00:00:32.000 | I don't know if I would say... So it's a good question.
00:00:36.000 | So if I'm hearing it correctly, the question is, do I personally consider Tesla, Nikola Tesla, to be the greatest inventor of all time?
00:00:46.000 | I'm not sure if I would say that. I mean, it depends how we want to actually define what makes you the greatest inventor of all time.
00:00:54.000 | I recently read a pretty dense Edison biography.
00:00:58.000 | And so something Edison had, for example, that Tesla didn't, was the ability to commercialize.
00:01:06.000 | So to take an idea but then actually push that idea through into something that could be mass produced, sold at mass.
00:01:12.000 | Tesla was not interested in that. He was interested more in the technology.
00:01:15.000 | There's also some mythology around Tesla.
00:01:17.000 | I think the Tesla mythology has grown to the point where he's seen as basically inventing every technology ever in a 10 year period.
00:01:25.000 | Like, well, Tesla thought about that and he thought about this.
00:01:27.000 | And I think that's a little exaggerated.
00:01:29.000 | All that being said, from what I know about Tesla, he was a good exemplar of deep work.
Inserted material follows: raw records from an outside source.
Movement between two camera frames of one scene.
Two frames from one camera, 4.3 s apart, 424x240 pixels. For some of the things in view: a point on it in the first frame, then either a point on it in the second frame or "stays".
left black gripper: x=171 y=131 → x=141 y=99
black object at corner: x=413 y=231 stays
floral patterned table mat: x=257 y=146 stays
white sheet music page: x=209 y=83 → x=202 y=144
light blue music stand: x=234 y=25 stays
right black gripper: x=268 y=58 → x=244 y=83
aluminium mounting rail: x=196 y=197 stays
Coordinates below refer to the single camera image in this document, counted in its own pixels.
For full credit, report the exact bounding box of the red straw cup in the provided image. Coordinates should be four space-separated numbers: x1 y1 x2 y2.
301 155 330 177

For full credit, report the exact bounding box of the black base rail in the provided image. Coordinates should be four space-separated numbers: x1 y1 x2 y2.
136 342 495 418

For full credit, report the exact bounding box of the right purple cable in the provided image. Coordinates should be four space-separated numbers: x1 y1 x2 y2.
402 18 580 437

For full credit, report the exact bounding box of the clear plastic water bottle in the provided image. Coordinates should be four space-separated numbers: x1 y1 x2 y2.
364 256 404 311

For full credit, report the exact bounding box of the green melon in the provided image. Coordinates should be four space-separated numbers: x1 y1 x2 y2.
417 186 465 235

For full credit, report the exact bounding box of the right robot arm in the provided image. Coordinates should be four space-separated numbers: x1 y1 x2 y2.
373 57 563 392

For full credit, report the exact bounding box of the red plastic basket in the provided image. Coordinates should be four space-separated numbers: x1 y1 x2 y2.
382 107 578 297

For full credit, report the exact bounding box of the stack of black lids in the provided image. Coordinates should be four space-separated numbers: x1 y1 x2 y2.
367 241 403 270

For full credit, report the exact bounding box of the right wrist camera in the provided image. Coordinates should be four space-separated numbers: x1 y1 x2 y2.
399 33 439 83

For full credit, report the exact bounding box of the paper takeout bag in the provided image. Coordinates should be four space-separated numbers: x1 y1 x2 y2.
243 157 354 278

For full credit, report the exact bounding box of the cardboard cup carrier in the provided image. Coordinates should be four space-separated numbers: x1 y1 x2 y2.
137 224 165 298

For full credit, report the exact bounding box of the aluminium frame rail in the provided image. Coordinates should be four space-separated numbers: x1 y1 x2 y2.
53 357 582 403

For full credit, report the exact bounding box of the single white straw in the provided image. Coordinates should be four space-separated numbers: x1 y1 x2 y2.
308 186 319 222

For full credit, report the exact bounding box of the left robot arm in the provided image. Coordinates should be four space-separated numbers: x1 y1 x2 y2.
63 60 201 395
00:01:34.000 | He had social phobias. He did not like being around other people.
00:01:38.000 | He could focus intensely on a problem and made some really big breakthroughs,
00:01:42.000 | in particular breakthroughs about how to actually make alternating current practical,
00:01:48.000 | how you could actually build devices to run on alternating current.
00:01:52.000 | I mean, this is maybe getting a little bit in the weeds,
00:01:55.000 | but the advantage of direct current is that you can directly drive a motor.
00:01:59.000 | And driving a motor is one of the most important early applications of electricity because it replaced steam engines and factories.
00:02:07.000 | Alternating current, if you just hooked it up to a direct electromagnetic motor, would have the motor go back and forth, back and forth.
00:02:13.000 | So you actually had to invent a clever electrical apparatus that would allow the alternating current current to still drive a continuous motor forward.
00:02:22.000 | There's also some other work he did on transformers, etc.
00:02:25.000 | Anyways, great inventor, great example of someone who focused on being so good they couldn't be ignored,
00:02:33.000 | pushing the technology, pushing the technology.
00:02:37.000 | Clearly, he played a big role in Westinghouse's rise, the downfall of Edison, the rise of AC over DC current.
00:02:43.000 | So I like the question. Good example of Deep Ork.
00:02:47.000 | Don't know if he is the greatest inventor of all time, but he does have a car named after him, so that's not so bad.